Living with repeated abandonment experiences creates toxic shame.
Shame arises from the painful message implied in abandonment: “You are not important. You are not of value.” This is the pain from which people need to heal.
Though we struggle Jesus will not let us fall.
For we do not have a high priest who is unable to empathize with our weaknesses, but we have one who has been … Jesus understands every weakness of ours, because he was tempted in every way that we are. He understands (Heb. 4:15) For since he himself has suffered when he was tempted, he is able to help those who are tempted (Heb. 2:18)

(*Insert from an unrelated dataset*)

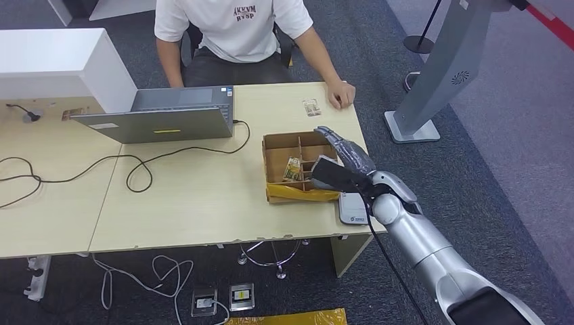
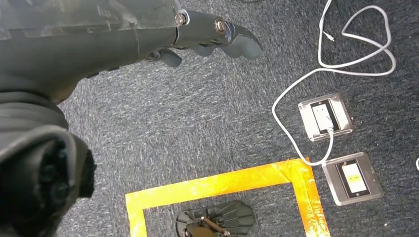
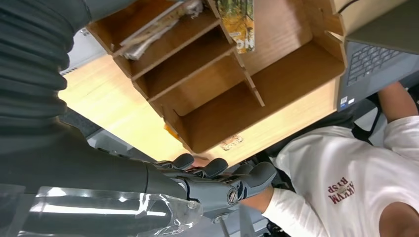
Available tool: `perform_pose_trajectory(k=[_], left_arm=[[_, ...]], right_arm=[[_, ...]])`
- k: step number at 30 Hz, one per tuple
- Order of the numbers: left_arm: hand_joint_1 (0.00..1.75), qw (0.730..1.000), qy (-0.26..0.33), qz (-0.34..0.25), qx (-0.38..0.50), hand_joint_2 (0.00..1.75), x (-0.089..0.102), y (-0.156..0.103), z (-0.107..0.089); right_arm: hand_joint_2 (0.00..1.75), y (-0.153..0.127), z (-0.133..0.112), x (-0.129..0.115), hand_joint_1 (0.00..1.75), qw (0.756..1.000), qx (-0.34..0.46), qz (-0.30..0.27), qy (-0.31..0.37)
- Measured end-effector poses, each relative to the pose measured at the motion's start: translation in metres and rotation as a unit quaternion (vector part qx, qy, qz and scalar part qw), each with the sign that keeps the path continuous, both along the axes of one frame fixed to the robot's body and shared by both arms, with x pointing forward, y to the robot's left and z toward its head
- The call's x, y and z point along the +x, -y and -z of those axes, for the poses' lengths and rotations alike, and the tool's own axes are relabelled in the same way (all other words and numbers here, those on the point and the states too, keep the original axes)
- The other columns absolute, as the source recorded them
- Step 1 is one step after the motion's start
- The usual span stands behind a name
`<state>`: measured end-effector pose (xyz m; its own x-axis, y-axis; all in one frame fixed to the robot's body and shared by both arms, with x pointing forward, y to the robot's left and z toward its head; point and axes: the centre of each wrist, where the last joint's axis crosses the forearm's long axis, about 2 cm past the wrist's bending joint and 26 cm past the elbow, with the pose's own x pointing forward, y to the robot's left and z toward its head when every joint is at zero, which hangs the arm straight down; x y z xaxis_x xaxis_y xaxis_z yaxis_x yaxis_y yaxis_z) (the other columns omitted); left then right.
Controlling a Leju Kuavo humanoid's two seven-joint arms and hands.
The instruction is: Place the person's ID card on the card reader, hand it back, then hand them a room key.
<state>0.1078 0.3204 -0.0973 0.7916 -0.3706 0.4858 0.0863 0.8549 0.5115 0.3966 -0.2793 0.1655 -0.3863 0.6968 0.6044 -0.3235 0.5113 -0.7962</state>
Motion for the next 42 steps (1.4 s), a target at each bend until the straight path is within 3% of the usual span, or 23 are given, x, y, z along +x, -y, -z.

Our Savior was rejected and was abandoned too. Jesus did not merely feel forsaken. He was forsaken; and not only by his disciples, but by God himself.
On the cross when he had cried, God had closed his ears. The crowd had not stopped jeering, the demons had not stopped taunting, the pain had not abated. Instead, every circumstance bespoke the anger of God; and there was no countering voice. This time, no word came from heaven to remind him that he was God’s Son, and greatly loved. No dove came down to assure him of the Spirit’s presence and ministry. No angel came to strengthen him. No redeemed sinner bowed to thank him.

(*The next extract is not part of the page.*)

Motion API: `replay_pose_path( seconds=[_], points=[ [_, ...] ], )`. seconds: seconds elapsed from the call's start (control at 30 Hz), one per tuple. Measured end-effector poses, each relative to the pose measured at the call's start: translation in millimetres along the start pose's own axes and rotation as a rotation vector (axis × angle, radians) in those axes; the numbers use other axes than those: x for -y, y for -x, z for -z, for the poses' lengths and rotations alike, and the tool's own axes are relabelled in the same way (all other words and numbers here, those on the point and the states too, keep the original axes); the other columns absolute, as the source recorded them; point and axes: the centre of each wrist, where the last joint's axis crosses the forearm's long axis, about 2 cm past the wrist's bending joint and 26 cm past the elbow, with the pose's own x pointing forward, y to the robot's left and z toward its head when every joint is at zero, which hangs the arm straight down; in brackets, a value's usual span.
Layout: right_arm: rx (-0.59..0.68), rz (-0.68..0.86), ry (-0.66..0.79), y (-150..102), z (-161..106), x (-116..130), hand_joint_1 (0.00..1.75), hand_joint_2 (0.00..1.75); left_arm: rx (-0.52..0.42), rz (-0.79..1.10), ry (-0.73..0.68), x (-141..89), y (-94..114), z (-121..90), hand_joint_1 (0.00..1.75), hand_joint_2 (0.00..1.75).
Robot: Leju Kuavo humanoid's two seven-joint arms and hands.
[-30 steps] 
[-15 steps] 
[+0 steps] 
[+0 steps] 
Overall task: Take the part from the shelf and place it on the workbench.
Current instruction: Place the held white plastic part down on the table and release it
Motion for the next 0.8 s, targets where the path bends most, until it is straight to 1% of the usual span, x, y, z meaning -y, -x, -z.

And finally, the words even in the darkness was, “My God,” and though there was no sign of him, and though the pain obscured the promises, somewhere in the depths of his soul there remained the assurance that God was holding him. What was true of Abraham was truer still of Jesus: Against all hope, he in hope believed (Romans 4:18)
He knows what it’s like when friends fail and reject us. He knows when felt abandoned by the people you love. “He was despised and rejected by men; a man of sorrows, and acquainted with grief” (Isaiah 53:3).

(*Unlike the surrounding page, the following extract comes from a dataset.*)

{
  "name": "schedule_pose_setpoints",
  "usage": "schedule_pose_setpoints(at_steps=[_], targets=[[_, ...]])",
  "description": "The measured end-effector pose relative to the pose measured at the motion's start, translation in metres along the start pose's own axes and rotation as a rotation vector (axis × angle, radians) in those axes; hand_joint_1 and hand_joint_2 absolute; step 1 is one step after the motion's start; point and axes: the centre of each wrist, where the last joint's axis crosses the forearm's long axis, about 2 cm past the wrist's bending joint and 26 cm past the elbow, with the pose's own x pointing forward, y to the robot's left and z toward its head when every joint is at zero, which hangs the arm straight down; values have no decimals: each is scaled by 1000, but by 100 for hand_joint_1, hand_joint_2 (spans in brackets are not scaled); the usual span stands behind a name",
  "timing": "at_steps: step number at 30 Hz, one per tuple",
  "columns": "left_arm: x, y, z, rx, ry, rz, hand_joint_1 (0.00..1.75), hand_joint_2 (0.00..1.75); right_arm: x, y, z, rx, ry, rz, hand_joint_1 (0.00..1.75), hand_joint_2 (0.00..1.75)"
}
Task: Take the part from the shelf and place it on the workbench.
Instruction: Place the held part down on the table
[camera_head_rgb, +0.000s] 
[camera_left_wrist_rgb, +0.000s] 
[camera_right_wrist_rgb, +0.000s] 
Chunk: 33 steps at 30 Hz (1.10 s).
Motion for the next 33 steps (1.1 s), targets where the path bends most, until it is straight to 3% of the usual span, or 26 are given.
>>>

The confusion and shock of rejection is paralyzing.
My mind can’t help but rehearse the memories with suspicion. I walk back through the years I spent with those who hurt me and wonder if I was wrong about everything I had thought about our relationship. I can’t help but want to withdraw to protect myself from further harm. I resist trusting others with my heart. Even worse, I’m prone to harbor anger, resentment, and bitterness toward those who hurt me.
But then I look at the Rejected.
Jesus, of all men, did not have an orphan spirit, for He never really left the presence of His Father. He was at home wherever He happened to be physically, because He and His Father never lost the connection… not until He took our sins upon the cross. There He partook of the orphan spirit when He cried out in anguish, “Father, why have You forsaken Me?” Only then did Jesus experience the pain of the orphan spirit, as He died to bring us back to a relationship with our Father. Now we can come back home to the Eden Father created for us and we can live from Heaven, instead of toward Heaven.
I look at the pain and abandonment he faced for me — because of me — and it helps me face my rejections. The gospel — the good news of what Jesus did through his life, death, and resurrection — gives me hope in the midst of my pain. The sorrow I feel over broken relationships reminds me of Jesus’s brokenness for me.
The rejection Jesus endured shows me that he is my perfect forever faithful friend. I have a Perfect Father. His love for me is not fickle. It’s not dependent upon what I do for him, and it does not change. “Neither death nor life, nor angels nor rulers, nor things present nor things to come, nor powers, nor height nor depth, nor anything else in all creation, will be able to separate us from the love of God in Christ Jesus our Lord” (Romans 8:38–39). He understands my pain and sorrow. He has compassion for my tears. He weeps with me. He is always with me, and I can always trust him.
As long as we live in this sin-stained world, we will all experience rejection — even, maybe especially, from dear friends whom we have loved and trusted for years. Jesus never promised to protect us from pain or sorrow, but to be with us in it and eventually to deliver us through it to Himself.